Sakura mengadah menatap langit. Imajinasinya bekerja. Bayangannya terhadap sosok ninja memenuhi seluruh pikirannya.
"Bisakah seorang pecinta buku sepertimu bertarung?" Pertanyaan Ino terdengar seperti meremehkan.
"Eh?" Sakura bangkit berdiri lantas menunjuk Ino. "Lihat saja, aku pun bisa bertarung suatu hari nanti!"
"Iya, bertarunglah dengan jidat lebarmu itu!" ejek Ino seraya menjulurkan lidahnya.
Bunga-bunga yang mereka kumpulkan bertebaran tidak keruan. Ino berusaha lari secepat yang ia bisa dan Sakura tak mau melepaskan Ino begitu saja. Keduanya berlari daa terhanyut dalam tawa.
Perbedaan membuat mereka terus saja mengeluarkan banyak argumen. Tidak jarang persahabatan mereka diwarnai oleh pertengkaran. Tetapi hal tersebut tak mampu memisahkan kebersamaan mereka.

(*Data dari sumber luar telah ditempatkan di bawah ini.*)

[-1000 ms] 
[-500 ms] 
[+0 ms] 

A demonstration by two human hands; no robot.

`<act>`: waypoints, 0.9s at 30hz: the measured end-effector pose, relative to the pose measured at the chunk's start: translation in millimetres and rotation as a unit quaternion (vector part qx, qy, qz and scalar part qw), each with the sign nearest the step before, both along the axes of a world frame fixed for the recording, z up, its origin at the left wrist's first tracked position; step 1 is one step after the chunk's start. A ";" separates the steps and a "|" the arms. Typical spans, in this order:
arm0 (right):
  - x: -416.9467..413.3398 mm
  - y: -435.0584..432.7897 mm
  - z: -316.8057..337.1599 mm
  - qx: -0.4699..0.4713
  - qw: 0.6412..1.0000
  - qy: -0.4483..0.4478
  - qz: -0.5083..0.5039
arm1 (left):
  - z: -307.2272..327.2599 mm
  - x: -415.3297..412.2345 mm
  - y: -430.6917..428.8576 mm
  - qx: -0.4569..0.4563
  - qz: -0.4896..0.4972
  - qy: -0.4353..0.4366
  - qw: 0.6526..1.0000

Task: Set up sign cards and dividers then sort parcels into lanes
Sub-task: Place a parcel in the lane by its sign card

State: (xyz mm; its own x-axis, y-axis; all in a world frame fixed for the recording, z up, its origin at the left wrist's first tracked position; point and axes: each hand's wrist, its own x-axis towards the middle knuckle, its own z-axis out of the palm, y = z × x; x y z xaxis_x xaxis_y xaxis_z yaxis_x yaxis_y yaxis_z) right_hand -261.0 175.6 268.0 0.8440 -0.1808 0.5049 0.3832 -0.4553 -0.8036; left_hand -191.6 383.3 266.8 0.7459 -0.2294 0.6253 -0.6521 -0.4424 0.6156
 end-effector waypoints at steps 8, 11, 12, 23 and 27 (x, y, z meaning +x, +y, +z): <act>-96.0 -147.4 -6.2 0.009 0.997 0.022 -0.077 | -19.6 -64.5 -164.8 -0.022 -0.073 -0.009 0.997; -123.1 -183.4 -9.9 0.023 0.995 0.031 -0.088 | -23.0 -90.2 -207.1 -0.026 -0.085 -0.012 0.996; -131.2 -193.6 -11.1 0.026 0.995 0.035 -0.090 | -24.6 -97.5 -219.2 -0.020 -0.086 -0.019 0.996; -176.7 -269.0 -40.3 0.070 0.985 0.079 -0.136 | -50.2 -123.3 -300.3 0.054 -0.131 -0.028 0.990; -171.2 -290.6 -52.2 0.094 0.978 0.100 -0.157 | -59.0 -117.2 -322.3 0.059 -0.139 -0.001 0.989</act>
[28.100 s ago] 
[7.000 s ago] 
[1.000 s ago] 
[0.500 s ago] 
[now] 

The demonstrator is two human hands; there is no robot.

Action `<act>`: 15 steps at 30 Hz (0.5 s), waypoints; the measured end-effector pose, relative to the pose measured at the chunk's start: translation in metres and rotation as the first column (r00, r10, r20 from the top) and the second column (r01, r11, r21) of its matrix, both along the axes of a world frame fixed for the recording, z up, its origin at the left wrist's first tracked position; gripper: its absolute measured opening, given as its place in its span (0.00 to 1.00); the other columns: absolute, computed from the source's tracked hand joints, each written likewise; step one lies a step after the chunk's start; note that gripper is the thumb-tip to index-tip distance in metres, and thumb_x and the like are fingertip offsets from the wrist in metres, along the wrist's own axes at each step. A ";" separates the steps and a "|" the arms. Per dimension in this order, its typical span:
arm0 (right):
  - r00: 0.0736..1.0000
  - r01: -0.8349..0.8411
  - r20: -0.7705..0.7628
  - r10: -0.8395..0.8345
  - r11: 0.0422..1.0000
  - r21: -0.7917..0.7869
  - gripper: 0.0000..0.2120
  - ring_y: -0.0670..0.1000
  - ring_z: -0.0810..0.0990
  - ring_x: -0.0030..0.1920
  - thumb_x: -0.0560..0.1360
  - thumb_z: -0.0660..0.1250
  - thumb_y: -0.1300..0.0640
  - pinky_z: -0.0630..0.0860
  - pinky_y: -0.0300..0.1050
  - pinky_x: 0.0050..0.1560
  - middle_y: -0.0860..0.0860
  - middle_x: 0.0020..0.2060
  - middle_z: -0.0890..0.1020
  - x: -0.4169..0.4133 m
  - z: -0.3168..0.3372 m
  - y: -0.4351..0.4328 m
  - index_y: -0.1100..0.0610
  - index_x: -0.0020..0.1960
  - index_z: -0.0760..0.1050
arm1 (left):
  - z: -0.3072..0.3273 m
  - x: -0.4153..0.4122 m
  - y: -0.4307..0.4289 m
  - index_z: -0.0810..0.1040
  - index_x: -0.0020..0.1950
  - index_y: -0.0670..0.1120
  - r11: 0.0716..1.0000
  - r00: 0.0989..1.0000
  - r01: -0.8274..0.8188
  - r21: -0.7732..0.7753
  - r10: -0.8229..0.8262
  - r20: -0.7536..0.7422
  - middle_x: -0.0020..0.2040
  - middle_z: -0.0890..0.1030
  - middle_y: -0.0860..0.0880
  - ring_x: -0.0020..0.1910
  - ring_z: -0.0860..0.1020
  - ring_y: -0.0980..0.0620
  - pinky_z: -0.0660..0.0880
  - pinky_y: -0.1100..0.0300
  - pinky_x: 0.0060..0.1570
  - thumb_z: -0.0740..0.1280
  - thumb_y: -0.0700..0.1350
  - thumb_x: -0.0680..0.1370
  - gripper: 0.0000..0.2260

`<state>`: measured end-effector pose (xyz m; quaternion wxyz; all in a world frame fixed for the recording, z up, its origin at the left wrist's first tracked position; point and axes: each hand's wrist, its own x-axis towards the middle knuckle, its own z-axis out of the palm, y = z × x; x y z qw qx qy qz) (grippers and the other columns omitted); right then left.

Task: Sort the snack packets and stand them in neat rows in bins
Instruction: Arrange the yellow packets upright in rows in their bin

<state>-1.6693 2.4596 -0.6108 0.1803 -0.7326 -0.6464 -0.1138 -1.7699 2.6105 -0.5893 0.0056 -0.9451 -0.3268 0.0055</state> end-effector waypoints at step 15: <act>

Yamanaka Ino tidak hanya bertahan berteman dengan Haruno Sakura dikarenakan sekadar Sakura yang secerah bunga sakura di bulan April. Namun, karena Sakura pun selalu membutuhkan Ino--sang perawat bunga yang senantiasa menjaga bunga kesayangannya.
***
Sejak malam hari, Sakura tidak bisa terlelap. Meski matanya terpejam tapi pikirannya meracau kemana-mana. Ino mengatakan bahwa ujian masuk akademi ninja adalah hal yang sangat mudah untuk Sakura. Namun, inilah Sakura. Ia tidak bisa sedikit pun menganggap remeh sesuatu bahkan hal-hal pasti yang tidak perlu dia khawatirkan. Seperti saat dia mengkhawatirkan Ino pergi ke desa Sunagakure untuk membantu keluarganya mencari bunga yang sangat langka. Sakura terus menerus mengingatkan Ino agar dia tidak jauh dari ayahnya--Inoichi Yamanaka, salah satu petinggi desa yang mempunyai shintenshin no jutsu dengan kemampuan yang sudah tidak diragukan lagi.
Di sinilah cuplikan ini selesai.